Across the data below, state how many lines hold "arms", and reply with nothing but that number.

--- Material shown Enclosed Below ---

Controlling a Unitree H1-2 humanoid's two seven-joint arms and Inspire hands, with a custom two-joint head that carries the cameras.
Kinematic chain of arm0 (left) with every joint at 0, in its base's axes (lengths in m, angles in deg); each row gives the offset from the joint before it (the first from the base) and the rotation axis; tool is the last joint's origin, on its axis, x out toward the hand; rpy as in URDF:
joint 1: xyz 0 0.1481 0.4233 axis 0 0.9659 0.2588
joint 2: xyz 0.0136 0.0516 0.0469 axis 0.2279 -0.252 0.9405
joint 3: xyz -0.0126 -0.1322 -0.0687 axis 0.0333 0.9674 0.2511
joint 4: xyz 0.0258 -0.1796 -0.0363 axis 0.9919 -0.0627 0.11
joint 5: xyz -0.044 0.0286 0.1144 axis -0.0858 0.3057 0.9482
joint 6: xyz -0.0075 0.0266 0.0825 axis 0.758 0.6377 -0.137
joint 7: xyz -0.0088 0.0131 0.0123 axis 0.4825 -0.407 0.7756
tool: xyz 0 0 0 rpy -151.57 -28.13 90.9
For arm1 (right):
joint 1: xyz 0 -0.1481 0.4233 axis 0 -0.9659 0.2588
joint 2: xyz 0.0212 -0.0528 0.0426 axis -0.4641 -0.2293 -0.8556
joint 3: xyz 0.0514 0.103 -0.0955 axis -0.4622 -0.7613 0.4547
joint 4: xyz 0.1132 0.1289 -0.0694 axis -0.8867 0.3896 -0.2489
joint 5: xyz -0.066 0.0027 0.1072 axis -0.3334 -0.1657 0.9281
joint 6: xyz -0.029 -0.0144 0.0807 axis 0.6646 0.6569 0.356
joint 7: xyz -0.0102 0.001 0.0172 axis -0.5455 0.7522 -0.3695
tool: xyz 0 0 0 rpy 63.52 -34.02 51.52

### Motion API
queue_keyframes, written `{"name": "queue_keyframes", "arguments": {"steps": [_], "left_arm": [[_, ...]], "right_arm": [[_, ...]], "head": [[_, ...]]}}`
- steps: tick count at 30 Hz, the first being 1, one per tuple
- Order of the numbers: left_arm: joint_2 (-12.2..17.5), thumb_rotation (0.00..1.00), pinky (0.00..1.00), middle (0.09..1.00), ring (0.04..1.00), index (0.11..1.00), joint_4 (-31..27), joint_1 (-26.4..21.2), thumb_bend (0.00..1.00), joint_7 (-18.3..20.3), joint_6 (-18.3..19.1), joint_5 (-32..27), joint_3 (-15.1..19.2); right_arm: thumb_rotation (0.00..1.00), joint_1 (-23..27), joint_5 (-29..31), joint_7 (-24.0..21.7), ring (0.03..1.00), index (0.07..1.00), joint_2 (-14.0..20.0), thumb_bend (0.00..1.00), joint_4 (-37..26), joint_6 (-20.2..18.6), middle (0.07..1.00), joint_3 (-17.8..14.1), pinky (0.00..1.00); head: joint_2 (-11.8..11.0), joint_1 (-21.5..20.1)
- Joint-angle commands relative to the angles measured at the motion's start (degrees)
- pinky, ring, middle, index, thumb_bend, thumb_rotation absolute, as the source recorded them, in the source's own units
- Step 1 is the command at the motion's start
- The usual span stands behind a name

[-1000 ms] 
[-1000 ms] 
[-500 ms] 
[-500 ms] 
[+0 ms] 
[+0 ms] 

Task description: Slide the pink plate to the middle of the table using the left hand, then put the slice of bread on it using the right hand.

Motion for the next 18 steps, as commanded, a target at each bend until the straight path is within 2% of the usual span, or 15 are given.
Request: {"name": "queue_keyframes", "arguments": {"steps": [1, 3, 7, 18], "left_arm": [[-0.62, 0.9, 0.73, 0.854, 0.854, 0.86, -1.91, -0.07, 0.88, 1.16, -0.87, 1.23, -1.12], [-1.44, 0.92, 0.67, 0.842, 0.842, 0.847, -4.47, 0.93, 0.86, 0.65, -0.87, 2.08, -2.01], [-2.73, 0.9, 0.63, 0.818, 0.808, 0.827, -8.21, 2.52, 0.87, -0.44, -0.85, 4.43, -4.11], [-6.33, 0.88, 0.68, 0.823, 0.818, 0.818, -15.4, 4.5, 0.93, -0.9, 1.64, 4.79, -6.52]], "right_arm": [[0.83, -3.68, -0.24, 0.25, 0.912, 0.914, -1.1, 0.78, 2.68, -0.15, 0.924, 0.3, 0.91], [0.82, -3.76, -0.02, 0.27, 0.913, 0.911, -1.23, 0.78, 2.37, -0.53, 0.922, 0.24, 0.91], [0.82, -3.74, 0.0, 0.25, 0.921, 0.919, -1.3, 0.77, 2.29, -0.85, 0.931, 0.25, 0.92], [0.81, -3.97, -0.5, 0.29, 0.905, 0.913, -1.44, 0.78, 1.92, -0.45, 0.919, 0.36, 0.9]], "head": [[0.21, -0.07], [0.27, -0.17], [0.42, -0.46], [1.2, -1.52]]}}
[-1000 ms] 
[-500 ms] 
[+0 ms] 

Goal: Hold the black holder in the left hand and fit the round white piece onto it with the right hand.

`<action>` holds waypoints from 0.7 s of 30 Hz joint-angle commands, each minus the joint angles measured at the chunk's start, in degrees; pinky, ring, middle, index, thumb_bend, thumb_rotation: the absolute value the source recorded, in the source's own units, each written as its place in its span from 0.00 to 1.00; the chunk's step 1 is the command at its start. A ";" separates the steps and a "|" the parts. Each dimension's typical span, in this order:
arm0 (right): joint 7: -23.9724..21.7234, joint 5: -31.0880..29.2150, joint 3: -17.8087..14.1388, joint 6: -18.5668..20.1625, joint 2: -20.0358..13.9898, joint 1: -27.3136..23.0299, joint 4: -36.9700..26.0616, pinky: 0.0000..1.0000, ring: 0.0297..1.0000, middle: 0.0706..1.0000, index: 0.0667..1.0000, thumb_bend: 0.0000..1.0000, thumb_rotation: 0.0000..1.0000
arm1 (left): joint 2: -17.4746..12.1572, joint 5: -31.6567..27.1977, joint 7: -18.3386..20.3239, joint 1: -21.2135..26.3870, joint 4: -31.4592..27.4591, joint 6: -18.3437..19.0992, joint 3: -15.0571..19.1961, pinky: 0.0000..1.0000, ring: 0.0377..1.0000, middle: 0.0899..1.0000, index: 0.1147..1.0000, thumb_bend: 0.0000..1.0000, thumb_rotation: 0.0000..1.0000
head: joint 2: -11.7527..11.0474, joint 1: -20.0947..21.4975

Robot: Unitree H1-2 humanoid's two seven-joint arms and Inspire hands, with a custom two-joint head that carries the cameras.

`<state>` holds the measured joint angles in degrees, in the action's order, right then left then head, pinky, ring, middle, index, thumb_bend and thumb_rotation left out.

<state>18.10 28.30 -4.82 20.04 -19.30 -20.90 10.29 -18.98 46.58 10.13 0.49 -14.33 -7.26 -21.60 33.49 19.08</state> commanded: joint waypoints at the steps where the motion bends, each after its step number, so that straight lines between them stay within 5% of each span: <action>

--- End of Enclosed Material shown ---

- **Response area**: 2